● **THE PROBLEM**
The data below holds a line containing "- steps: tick" and a line containing "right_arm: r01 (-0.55"; please quote exactly those two lines and every line between them, and nothing else.

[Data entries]
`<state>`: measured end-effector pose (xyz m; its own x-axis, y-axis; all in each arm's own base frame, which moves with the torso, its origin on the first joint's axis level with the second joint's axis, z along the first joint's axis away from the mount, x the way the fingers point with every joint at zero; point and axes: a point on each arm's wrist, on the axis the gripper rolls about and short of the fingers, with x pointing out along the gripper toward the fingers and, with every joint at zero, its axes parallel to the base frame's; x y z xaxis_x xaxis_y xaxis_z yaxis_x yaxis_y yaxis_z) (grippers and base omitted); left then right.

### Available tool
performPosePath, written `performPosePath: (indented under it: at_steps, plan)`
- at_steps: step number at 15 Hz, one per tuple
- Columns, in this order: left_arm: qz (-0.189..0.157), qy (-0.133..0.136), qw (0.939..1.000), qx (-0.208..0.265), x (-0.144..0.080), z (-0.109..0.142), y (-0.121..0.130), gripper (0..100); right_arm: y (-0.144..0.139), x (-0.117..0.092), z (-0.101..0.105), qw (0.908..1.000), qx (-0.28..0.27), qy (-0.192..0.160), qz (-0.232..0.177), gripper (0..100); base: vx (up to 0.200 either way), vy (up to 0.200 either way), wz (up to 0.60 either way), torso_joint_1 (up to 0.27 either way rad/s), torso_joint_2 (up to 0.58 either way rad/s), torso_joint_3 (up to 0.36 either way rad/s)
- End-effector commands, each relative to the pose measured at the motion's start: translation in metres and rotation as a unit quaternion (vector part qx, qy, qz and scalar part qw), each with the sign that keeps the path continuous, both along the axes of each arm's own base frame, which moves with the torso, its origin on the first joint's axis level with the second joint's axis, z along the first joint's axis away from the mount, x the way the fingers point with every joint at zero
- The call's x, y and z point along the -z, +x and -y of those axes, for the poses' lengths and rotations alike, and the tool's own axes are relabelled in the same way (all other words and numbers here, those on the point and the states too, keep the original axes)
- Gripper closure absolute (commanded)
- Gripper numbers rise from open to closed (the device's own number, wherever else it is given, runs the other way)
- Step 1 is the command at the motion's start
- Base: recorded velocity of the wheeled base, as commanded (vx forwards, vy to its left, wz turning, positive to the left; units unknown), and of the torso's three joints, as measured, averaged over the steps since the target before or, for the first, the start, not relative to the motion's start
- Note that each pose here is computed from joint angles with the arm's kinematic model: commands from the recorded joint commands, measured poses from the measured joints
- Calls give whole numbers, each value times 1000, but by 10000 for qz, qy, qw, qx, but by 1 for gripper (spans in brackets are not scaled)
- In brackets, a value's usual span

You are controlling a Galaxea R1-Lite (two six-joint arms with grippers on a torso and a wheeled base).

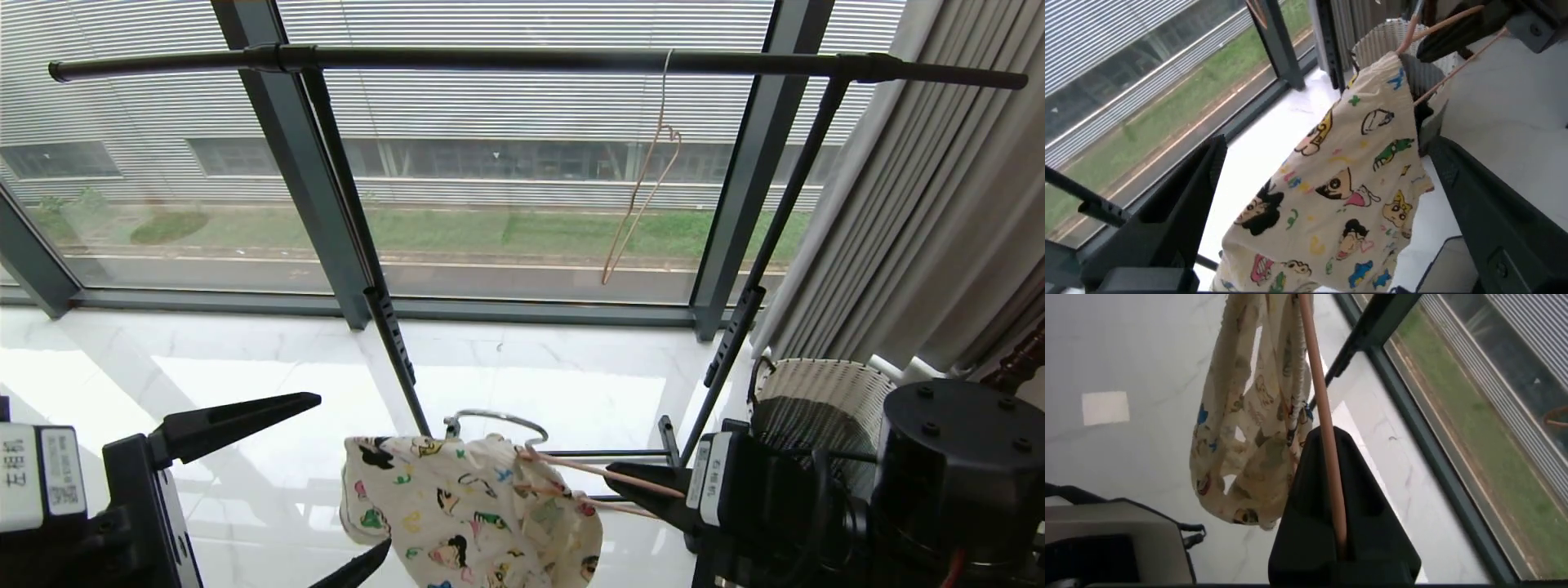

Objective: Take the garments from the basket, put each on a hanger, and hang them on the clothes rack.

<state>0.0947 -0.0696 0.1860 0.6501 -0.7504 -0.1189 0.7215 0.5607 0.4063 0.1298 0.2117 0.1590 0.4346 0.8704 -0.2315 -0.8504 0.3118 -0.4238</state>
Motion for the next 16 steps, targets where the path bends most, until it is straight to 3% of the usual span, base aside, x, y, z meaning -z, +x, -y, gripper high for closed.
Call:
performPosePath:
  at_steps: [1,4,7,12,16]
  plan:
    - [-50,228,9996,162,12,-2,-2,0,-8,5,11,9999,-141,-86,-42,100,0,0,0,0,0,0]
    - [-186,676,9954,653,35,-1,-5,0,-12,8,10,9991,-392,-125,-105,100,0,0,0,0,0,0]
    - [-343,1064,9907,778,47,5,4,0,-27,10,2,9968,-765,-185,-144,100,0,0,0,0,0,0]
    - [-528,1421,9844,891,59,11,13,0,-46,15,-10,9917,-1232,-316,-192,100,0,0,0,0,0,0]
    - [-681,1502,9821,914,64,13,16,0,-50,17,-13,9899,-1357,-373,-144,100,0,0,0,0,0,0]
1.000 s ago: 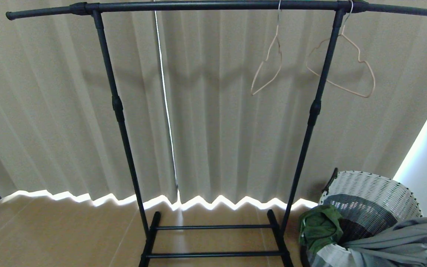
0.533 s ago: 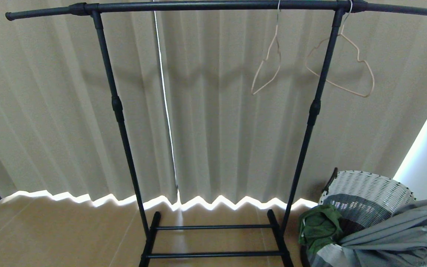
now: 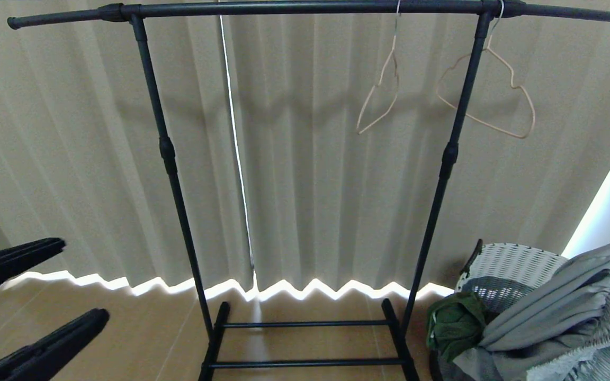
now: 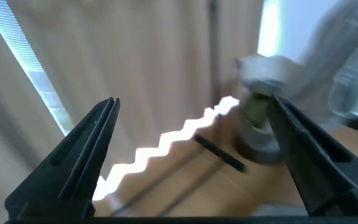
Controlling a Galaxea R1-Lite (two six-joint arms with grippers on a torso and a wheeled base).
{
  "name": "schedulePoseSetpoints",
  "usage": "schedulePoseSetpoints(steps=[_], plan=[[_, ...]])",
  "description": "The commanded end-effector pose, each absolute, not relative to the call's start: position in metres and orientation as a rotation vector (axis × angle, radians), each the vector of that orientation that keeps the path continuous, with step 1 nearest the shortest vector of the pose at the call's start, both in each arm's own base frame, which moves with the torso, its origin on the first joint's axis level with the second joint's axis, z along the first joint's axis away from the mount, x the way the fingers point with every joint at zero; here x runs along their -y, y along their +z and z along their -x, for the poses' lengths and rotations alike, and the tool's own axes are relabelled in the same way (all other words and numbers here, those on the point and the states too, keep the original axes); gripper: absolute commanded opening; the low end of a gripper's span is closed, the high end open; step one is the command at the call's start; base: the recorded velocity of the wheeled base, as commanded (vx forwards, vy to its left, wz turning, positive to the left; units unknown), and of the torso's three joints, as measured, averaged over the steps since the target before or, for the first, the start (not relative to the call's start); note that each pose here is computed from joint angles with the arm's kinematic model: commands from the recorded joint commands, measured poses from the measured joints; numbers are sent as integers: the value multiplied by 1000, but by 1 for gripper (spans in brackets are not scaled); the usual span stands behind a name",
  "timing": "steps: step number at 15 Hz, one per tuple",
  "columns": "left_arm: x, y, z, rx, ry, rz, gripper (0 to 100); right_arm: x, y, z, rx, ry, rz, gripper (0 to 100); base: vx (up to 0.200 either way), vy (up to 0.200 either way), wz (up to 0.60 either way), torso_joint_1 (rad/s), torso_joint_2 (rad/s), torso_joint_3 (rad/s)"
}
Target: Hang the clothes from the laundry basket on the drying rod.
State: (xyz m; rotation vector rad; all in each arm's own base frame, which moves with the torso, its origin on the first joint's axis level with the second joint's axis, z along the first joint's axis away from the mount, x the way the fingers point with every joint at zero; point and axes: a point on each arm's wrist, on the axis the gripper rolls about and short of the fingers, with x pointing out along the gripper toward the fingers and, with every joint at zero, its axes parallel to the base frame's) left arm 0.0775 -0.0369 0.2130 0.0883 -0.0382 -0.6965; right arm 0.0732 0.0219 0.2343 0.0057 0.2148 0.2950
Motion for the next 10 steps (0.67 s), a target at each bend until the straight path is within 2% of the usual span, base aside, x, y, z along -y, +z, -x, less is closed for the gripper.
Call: schedulePoseSetpoints(steps=[1, 4, 7, 10], plan=[[94, 215, -122, -108, -832, -104, 100, -28, 248, -82, -203, 334, -6, 0, 0, 0, 0, 0, 0, 0], [151, 198, -120, -226, -924, -123, 100, -34, 260, -86, -180, 380, -10, 0, 0, 0, 0, 0, 0, 0], [195, 179, -117, -264, -980, -136, 100, -41, 266, -89, -181, 438, -36, 0, 0, 0, 0, 0, 0, 0], [236, 163, -118, -357, -1034, -76, 100, -51, 274, -94, -149, 500, -73, 0, 0, 0, 0, 0, 0, 0]])
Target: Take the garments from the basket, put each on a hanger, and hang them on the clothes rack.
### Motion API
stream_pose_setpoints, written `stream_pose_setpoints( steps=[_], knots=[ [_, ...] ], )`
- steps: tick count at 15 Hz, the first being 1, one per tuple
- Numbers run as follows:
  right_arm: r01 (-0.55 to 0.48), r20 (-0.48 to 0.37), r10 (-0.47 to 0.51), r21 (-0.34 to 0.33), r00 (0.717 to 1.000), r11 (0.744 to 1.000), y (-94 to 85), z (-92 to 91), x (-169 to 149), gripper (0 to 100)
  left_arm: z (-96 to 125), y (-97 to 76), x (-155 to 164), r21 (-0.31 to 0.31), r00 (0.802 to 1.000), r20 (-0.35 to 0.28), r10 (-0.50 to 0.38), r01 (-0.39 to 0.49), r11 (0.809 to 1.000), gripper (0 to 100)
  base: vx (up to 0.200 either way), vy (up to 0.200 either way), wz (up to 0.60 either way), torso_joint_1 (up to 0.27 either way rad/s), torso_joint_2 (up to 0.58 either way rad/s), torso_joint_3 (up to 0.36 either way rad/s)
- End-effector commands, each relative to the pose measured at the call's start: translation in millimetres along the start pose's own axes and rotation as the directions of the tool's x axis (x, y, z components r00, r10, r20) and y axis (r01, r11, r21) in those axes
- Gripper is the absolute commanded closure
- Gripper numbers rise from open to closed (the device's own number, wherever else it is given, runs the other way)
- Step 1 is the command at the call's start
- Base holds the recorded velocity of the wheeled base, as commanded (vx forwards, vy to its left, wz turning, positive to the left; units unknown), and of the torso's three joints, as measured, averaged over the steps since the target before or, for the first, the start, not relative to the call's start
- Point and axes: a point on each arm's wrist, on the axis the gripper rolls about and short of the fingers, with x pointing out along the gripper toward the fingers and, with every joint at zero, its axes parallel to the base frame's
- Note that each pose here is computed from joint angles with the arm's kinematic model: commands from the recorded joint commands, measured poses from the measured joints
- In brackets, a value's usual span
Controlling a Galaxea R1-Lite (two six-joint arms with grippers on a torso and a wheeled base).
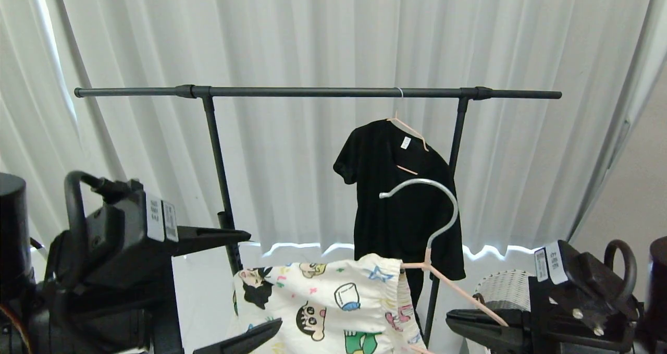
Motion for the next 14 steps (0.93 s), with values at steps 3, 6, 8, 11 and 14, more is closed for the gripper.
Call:
stream_pose_setpoints(
  steps=[3, 6, 8, 11, 14],
  knots=[
    [-0.094, -0.024, 0.093, -0.062, 0.995, 0.994, 16.8, -3.3, -6.0, 100, -3.2, -25.5, 3.0, 0.056, 0.986, 0.021, -0.163, 0.162, 0.985, 0, 0.000, 0.000, 0.00, 0.000, 0.00, 0.000],
    [-0.131, -0.027, 0.130, -0.082, 0.991, 0.988, 25.1, -3.1, -4.5, 100, -4.9, -31.9, 17.6, 0.056, 0.973, -0.016, -0.229, 0.230, 0.972, 0, 0.000, 0.000, 0.00, 0.000, 0.00, 0.000],
    [-0.149, -0.029, 0.147, -0.095, 0.989, 0.984, 30.0, -2.6, -3.7, 100, -9.8, -31.9, 27.8, 0.029, 0.967, -0.055, -0.248, 0.249, 0.968, 0, 0.000, 0.000, 0.00, 0.000, 0.00, 0.000],
    [-0.165, -0.034, 0.161, -0.129, 0.986, 0.978, 36.4, -2.8, -2.5, 100, -14.4, -31.8, 37.0, 0.007, 0.960, -0.090, -0.264, 0.266, 0.964, 0, 0.000, 0.000, 0.00, 0.000, 0.00, 0.000],
    [-0.157, -0.027, 0.155, -0.135, 0.988, 0.978, 37.1, -1.4, -2.9, 100, -18.0, -33.6, 38.0, 0.002, 0.956, -0.104, -0.273, 0.275, 0.962, 0, 0.000, 0.000, 0.00, 0.000, 0.00, 0.000]
  ],
)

● **ANSWER AREA**
- steps: tick count at 15 Hz, the first being 1, one per tuple
- Numbers run as follows:
  right_arm: r01 (-0.55 to 0.48), r20 (-0.48 to 0.37), r10 (-0.47 to 0.51), r21 (-0.34 to 0.33), r00 (0.717 to 1.000), r11 (0.744 to 1.000), y (-94 to 85), z (-92 to 91), x (-169 to 149), gripper (0 to 100)

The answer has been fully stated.